Aim of the task
Write out the stretch of lines below that begins at the line with "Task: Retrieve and" and ends at the line with "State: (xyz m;", including both, exactly as given and nothing more.

Data items
-=-=-

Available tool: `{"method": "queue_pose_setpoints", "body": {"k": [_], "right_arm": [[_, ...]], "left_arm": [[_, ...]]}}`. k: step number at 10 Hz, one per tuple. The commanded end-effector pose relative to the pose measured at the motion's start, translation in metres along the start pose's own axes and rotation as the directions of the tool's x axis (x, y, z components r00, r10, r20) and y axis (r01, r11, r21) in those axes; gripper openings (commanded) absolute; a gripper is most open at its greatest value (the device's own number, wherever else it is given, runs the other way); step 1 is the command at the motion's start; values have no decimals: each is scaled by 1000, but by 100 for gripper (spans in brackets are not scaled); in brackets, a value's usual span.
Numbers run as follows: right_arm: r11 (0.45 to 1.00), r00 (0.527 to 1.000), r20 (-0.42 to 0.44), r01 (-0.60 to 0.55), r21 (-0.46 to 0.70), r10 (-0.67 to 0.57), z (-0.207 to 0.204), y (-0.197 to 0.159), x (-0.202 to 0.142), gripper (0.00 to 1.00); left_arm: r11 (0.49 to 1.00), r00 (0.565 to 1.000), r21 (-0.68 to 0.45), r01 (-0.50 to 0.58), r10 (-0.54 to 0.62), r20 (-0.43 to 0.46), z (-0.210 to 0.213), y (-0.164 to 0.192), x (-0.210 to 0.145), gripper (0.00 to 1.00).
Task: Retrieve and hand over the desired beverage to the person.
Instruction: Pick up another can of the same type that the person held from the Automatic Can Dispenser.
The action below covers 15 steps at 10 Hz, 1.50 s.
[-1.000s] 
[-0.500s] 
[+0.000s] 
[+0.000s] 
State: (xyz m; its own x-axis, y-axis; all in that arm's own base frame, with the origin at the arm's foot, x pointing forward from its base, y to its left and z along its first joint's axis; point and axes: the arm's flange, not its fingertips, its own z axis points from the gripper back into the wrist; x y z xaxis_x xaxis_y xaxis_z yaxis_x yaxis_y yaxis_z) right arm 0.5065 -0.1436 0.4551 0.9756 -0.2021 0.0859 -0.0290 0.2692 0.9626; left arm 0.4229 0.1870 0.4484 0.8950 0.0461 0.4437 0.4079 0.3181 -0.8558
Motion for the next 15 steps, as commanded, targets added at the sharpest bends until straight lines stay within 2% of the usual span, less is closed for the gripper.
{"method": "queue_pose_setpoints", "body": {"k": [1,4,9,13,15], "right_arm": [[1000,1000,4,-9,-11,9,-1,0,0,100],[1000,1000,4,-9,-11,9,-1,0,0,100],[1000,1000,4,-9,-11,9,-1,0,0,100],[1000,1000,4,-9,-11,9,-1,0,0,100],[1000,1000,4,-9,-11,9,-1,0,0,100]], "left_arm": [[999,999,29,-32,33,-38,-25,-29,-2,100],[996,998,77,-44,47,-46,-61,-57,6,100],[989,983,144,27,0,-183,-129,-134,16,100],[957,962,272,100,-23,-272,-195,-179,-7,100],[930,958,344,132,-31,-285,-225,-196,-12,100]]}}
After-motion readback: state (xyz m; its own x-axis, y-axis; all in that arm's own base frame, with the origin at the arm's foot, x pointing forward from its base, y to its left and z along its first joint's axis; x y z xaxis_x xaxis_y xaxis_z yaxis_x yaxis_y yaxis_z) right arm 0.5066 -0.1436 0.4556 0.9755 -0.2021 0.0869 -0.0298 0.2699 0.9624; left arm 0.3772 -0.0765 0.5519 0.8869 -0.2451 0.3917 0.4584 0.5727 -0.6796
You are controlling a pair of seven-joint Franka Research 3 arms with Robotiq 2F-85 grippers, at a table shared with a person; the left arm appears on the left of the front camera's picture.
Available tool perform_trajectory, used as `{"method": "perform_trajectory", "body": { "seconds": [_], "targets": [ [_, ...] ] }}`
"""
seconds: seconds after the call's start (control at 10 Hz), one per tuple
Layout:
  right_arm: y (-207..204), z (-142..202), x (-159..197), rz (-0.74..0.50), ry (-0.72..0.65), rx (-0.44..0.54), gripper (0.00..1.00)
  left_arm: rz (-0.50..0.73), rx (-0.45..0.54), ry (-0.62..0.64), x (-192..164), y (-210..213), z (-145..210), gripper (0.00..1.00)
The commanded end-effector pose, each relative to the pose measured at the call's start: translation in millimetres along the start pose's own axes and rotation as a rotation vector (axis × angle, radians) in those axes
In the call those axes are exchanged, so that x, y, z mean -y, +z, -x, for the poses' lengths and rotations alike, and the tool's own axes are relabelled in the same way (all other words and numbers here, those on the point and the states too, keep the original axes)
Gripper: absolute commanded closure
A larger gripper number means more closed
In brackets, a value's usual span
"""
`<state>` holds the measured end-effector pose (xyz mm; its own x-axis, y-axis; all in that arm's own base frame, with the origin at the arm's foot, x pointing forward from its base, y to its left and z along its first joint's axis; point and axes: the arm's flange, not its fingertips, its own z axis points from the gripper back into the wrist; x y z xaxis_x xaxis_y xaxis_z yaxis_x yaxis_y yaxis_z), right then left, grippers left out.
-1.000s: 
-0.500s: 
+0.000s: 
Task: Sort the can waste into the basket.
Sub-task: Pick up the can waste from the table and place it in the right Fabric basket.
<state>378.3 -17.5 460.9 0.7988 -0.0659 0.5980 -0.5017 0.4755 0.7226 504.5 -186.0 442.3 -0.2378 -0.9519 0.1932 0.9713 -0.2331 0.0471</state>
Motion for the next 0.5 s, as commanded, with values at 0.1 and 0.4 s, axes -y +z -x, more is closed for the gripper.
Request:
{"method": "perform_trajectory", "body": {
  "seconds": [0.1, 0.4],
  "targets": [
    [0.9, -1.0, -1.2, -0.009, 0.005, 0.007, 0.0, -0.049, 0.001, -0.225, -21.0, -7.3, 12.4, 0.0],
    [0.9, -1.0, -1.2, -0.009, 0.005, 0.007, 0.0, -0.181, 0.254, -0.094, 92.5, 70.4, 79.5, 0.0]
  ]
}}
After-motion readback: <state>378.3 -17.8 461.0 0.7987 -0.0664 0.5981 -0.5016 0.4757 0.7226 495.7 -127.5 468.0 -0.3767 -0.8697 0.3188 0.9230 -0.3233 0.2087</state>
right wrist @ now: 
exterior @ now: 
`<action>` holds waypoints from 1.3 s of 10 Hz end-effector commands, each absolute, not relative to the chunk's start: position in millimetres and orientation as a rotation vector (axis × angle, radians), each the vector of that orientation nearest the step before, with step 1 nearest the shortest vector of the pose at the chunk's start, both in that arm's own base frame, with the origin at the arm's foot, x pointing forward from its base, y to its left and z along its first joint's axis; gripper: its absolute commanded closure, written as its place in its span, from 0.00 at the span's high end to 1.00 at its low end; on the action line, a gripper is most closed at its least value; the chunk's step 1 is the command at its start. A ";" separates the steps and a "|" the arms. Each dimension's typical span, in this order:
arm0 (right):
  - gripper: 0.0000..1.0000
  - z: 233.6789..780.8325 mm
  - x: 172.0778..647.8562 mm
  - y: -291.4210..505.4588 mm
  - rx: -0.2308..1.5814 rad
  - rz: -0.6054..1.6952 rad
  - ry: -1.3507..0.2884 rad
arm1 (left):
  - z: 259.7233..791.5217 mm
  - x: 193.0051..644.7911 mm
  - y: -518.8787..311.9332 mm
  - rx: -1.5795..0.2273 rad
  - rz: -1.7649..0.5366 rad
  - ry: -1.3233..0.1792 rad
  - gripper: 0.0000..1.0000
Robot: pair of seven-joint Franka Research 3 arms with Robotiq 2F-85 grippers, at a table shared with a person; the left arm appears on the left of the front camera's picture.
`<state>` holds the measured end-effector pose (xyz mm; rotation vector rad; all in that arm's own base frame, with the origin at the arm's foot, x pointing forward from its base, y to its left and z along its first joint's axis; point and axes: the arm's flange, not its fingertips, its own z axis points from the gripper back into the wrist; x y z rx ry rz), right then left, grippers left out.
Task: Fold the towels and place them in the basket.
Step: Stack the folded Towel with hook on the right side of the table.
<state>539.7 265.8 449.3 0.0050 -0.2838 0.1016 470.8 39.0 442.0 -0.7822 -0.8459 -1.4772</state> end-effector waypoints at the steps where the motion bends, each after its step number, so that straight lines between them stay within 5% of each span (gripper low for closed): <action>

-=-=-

Solved problem
Task: Retrieve and hand over the desired beverage to the person.
Instruction: Pick up another can of the same type that the person held from the Automatic Can Dispenser.
The action below covers 15 steps at 10 Hz, 1.50 s.
[-1.000s] 
[-0.500s] 
[+0.000s] 
[+0.000s] 
State: (xyz m; its own x-axis, y-axis; all in that arm's own base frame, with the origin at the arm's foot, x pointing forward from its base, y to its left and z along its first joint's axis; point and axes: the arm's flange, not its fingertips, its own z axis points from the gripper back into the wrist; x y z xaxis_x xaxis_y xaxis_z yaxis_x yaxis_y yaxis_z) right arm 0.5065 -0.1436 0.4551 0.9756 -0.2021 0.0859 -0.0290 0.2692 0.9626; left arm 0.4229 0.1870 0.4484 0.8950 0.0461 0.4437 0.4079 0.3181 -0.8558

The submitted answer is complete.